Una vez dentro, un sendero de grava serpenteaba a través de un terreno desolado hacia la enorme mole de una casa cuadrada y prosaica, toda sumida en sombras excepto una esquina, donde un rayo de luna se reflejaba en la ventana de una buhardilla. El enorme tamaño del edificio, con su aspecto lóbrego y su silencio mortal, helaba el corazón. Hasta Thaddeus Sholto parecía sentirse incómodo, y el farol temblaba estrepitosamente en su mano.
-No lo entiendo -dijo-. Tiene que haber algún error. Le dije bien claro a Bartholomew que vendríamos, pero no hay luz en su ventana. No sé qué pensar.
-¿Siempre tiene la casa así de bien guardada? -preguntó Holmes.

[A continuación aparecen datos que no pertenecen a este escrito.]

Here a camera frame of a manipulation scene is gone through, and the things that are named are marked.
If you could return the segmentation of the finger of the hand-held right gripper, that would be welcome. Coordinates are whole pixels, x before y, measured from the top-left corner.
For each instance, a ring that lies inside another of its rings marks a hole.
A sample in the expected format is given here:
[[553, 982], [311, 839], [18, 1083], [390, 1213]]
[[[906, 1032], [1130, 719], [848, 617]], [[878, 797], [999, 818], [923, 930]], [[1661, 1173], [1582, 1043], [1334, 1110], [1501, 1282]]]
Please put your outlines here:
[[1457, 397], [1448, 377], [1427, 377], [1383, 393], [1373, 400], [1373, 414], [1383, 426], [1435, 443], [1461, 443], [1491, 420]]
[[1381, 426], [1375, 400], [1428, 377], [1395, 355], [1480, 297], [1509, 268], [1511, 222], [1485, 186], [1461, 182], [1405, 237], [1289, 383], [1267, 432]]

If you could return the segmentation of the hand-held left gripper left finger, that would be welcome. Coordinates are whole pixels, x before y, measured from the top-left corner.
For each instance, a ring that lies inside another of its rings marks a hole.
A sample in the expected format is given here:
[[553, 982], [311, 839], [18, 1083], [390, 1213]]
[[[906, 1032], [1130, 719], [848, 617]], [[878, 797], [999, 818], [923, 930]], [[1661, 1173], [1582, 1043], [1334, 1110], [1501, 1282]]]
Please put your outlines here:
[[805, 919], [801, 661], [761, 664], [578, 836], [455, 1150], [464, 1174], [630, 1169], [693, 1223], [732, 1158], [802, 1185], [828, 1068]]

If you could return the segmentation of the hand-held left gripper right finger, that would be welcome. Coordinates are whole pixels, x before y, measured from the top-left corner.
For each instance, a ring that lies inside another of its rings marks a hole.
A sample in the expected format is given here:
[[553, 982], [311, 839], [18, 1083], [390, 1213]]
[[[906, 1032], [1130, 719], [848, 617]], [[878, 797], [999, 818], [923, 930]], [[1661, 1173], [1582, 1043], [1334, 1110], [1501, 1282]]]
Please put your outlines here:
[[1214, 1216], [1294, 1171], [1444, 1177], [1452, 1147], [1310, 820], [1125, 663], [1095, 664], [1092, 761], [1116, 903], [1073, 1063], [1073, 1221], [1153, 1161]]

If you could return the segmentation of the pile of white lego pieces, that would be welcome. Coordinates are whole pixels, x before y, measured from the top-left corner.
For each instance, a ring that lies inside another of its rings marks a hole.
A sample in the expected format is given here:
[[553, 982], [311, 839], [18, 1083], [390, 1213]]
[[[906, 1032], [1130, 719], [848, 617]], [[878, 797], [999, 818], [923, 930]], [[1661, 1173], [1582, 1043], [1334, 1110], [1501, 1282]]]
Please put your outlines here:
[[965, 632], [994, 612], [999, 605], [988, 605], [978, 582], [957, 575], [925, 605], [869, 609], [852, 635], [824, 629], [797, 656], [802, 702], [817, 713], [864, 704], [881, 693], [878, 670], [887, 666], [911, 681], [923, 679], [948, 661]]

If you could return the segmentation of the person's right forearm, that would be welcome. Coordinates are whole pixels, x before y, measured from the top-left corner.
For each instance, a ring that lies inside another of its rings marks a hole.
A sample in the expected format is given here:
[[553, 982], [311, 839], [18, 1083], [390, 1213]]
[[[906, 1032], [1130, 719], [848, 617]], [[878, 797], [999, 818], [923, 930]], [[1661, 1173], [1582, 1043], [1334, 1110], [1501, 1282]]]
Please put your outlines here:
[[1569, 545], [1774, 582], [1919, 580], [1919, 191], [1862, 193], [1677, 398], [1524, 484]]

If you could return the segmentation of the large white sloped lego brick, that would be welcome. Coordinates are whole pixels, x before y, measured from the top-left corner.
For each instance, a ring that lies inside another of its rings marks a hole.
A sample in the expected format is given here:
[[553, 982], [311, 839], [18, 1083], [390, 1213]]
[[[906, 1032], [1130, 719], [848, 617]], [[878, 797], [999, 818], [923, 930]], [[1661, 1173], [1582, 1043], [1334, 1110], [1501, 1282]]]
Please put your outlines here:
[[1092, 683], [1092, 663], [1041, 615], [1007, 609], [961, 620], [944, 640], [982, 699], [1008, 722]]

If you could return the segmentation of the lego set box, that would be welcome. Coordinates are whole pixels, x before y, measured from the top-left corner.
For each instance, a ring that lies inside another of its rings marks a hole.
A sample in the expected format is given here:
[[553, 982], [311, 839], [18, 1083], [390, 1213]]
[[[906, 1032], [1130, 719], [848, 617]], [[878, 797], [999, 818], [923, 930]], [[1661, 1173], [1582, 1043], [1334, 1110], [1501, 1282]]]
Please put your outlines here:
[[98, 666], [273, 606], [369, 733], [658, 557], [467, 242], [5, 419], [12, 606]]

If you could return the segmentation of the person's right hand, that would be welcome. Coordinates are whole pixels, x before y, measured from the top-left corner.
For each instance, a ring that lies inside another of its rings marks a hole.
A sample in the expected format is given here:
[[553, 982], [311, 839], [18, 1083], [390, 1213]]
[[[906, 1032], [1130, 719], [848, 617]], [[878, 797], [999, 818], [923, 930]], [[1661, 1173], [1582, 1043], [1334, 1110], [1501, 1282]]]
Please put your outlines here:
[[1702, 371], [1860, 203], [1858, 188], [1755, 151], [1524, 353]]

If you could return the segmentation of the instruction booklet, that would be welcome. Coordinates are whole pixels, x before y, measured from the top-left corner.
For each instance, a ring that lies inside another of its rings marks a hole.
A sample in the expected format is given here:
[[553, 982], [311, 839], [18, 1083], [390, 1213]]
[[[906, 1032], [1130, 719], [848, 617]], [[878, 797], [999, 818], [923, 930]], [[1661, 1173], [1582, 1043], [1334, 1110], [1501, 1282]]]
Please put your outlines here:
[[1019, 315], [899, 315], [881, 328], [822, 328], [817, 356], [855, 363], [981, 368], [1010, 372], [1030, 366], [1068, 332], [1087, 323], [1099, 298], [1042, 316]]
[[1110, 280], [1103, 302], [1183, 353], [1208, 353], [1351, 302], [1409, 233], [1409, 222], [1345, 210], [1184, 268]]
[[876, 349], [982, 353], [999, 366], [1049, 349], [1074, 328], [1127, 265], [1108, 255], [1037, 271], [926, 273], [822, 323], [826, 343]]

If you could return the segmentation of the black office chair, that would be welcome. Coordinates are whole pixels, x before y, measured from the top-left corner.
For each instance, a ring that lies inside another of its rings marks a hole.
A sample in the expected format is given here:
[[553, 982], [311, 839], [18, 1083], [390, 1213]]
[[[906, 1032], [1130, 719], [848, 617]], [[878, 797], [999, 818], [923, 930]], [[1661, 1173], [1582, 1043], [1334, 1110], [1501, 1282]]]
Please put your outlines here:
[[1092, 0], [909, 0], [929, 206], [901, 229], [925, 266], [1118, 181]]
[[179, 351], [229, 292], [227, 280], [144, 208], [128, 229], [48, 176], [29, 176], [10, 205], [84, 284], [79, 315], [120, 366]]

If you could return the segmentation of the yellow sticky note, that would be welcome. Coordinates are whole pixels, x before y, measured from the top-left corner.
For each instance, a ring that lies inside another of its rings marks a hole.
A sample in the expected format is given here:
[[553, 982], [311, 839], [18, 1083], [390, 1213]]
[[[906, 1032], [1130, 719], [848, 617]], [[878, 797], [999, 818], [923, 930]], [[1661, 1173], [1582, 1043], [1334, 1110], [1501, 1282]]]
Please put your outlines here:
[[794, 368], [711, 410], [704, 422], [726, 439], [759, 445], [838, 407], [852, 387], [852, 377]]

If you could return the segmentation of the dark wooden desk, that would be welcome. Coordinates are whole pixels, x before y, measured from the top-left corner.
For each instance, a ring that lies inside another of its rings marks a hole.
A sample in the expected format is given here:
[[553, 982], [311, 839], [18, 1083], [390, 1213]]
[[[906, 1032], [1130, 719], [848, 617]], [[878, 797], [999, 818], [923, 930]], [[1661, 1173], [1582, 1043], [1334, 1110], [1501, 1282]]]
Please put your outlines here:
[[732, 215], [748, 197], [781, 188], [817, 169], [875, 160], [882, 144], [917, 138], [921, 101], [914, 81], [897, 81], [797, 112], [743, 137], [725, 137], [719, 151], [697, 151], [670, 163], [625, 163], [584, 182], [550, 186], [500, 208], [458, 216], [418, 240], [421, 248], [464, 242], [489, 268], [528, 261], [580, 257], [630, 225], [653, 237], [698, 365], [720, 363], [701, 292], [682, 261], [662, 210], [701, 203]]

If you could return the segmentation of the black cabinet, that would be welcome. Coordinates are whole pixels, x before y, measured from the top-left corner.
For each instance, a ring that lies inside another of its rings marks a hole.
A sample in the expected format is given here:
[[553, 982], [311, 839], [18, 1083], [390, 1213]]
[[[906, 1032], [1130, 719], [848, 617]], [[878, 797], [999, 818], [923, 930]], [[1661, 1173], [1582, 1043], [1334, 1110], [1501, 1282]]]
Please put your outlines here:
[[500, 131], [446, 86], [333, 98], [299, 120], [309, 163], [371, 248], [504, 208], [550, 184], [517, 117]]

-Sí, ha seguido la costumbre de mi padre. Era el hijo favorito, ¿sabe usted?, y a veces pienso que es posible que mi padre le dijera a él cosas que no me dijo a mí. Aquella de arriba es la ventana de Bartholomew, donde cae la luz de la luna. Brilla mucho, pero me parece que dentro no hay luz.
-No, nada -dijo Holmes-. Pero sí que se ve brillar una luz en aquella ventanita, al lado de la puerta.
-Ah, ésa es la habitación del ama de llaves. Allí vive la anciana señora Bernstone. Ella podrá informarnos. Pero tal vez lo mejor sea que esperen ustedes aquí un par de minutos, porque si entramos todos juntos y ella no está enterada de que veníamos, puede asustarse. Pero... ¡silencio! ¿Qué es eso?
Levantó el farol y su mano se puso a temblar hasta que los círculos de luz empezaron a dar vueltas y parpadeos en torno nuestro. La señorita Morstan me agarró de la muñeca y todos nos quedamos inmóviles, con el corazón palpitando con furia y el oído aguzado. Desde el gran caserón negro, atravesando el silencio de la noche, nos llegaba el sonido más triste y lastimero que existe: los sollozos agudos y entrecortados de una mujer aterrorizada.